L’ascenseur

J’aime pas les ascenseurs. Ce truc encastré dans le béton qui va et qui vient à la merci d’un ordinateur maléfique. Descend ou monte, après tout tu ne contrôles rien, c’est Hal et les machines, tu pousses un bouton mais c’est une illusion, il suffit d’un rien, d’un fil ou d’un conduit, pour que les portes se referment ou que les rouages s’emballent, pour que ta tête vienne s’écraser 6 étages plus bas dans un amas  sanguinolent de câbles et de sacs de courses remplis. Et puis il y a l’espace, ou plutôt le manque d’air, le manque de portes et de fenêtres, les lumières artificielles qui ne te montrent jamais comme tu aurais voulu être. C’est le lieu des déceptions, des coups de fils coupés, des mots perdus, des cabas qui se renversent, du canapé qui ne veut pas rentrer, des déménagements et des emménagements, des bébés qu’on oublie. Et la culpabilité. Ce truc que tu n’imagines pas. Parce que les gens me regardent toujours quand je rentre, parce que je prends trop de place, parce qu’il y a une limite de poids. Alors dans ma tête, c’est les chiffres et les lettres, je me mets à additionner les poids supposés de ces étrangers, cette dame au manteau de fourrure semble malingre, mais son chien obèse compense, cet homme trop musclé doit souffrir de son IMC classé en obésité, et cet enfant, quatorze kilos, peut-être quinze, et moi, 480, encore 120 avant que la sonnerie de surcharge ne retentisse, on ne pourra pas m’accuser, on ne pourra rien dire, ce n’est pas de ma faute, cette fois je n’y suis pour rien.
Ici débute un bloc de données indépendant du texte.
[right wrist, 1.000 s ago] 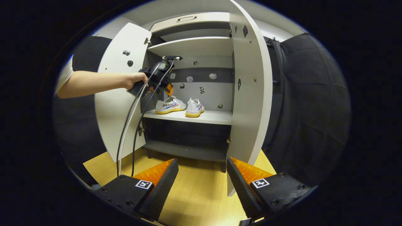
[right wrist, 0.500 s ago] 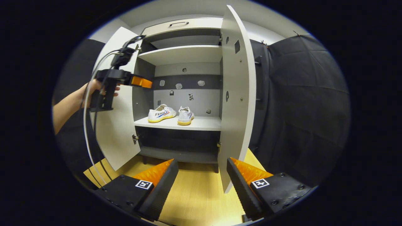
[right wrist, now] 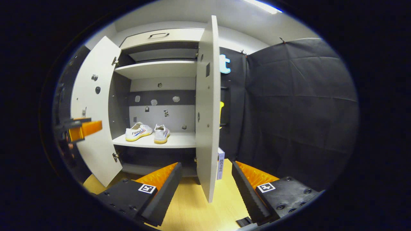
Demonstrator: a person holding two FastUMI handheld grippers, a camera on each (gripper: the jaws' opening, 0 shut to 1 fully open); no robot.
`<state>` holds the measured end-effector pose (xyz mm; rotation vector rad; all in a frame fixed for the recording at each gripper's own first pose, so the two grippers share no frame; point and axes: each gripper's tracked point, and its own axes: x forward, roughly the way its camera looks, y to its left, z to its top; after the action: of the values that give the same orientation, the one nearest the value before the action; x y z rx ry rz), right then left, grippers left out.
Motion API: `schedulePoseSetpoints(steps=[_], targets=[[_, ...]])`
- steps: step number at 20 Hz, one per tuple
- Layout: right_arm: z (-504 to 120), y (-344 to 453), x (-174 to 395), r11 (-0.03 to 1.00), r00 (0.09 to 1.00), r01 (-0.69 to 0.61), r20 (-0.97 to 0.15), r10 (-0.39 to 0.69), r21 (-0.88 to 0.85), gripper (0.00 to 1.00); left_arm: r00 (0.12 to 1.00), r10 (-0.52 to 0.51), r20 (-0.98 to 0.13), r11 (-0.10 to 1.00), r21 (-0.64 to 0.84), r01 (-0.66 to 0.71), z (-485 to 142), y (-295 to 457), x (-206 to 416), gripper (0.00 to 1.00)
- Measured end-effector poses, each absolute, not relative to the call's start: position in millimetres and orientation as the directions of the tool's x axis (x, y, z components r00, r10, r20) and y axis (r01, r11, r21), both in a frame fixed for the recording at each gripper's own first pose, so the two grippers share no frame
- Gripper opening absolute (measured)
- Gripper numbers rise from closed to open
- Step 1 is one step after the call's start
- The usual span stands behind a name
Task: Grab one shoe with the right hand and put it into the shoe cabinet, grab the other shoe with the left hand and put it into the shoe cabinet; then close the right door with the right hand and the left door with the left hand.
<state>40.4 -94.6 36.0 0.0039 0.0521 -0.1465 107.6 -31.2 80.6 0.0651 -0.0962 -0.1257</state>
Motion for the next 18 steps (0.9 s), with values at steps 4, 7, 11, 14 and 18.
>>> schedulePoseSetpoints(steps=[4, 7, 11, 14, 18], targets=[[66, -149, 57, 0.984, 0.984, 0.180, 0.017, -0.180, 0.002, 0.98, 0.997, -0.076, -0.029, 0.997, 0.025, 0.077, 22, -42, 88, 0.96], [83, -186, 75, 0.982, 0.981, 0.186, 0.048, -0.186, -0.003, 0.98, 0.996, -0.080, -0.051, 0.996, -0.041, 0.078, 6, -58, 72, 0.96], [101, -219, 111, 0.987, 0.985, 0.161, 0.069, -0.161, 0.007, 0.98, 0.996, -0.019, -0.090, 1.000, -0.008, 0.018, -11, -67, 60, 0.96], [109, -229, 147, 0.994, 0.991, 0.113, 0.073, -0.113, 0.007, 0.98, 0.993, 0.062, -0.102, 0.998, -0.008, -0.063, -20, -74, 50, 0.96], [116, -221, 187, 1.000, 0.998, 0.009, 0.065, -0.009, -0.001, 0.98, 0.980, 0.137, -0.141, 0.988, -0.054, -0.146, -31, -90, 36, 0.97]])
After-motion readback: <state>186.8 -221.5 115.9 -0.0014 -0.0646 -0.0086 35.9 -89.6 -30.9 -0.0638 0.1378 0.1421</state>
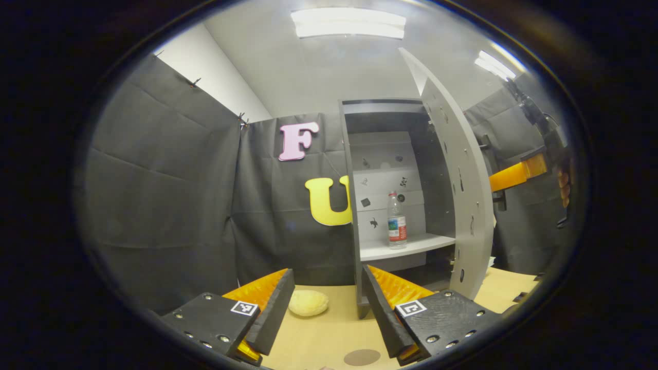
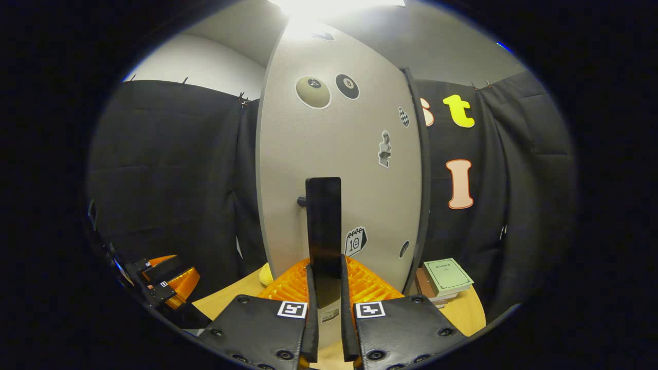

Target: Open the cabinet door with the right hand, grasp the bottle in the cabinet with the left hand and place it on the coaster, then close the cabinet door with the right hand.

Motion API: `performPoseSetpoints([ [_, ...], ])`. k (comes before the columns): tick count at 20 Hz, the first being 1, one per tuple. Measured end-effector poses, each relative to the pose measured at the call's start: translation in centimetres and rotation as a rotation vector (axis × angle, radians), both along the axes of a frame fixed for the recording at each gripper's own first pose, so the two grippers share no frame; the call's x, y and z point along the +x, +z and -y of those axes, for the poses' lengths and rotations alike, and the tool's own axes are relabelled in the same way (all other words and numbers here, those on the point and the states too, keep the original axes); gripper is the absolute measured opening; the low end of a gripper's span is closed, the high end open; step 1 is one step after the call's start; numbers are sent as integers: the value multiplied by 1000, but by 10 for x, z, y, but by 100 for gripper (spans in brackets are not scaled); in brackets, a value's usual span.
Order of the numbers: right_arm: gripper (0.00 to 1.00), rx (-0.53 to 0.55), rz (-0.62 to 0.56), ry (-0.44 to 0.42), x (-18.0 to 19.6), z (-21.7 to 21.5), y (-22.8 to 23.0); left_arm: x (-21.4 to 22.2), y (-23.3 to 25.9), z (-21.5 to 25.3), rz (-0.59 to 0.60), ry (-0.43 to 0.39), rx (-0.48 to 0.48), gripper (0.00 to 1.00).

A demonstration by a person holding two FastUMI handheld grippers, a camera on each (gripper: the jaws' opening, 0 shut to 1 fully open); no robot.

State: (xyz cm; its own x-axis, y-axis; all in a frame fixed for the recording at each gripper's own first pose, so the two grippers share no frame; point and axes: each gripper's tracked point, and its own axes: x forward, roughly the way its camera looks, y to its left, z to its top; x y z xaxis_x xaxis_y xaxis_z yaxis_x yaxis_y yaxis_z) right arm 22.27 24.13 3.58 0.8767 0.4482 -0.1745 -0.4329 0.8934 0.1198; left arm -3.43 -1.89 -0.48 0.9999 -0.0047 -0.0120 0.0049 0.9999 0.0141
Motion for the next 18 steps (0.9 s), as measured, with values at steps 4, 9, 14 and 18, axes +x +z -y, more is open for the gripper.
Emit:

Et pourtant la machine refuse de s’élever et je sens les yeux qui se collent dans mon dos et qui m’accusent, l’homme tousse et la dame soupire, il faut que quelqu’un se décide à sortir et bien sur c’est moi, parce que je suis la plus lourde et que c’est de ma faute, si l’ascenseur ne décolle pas et si mon père ne m’aime pas.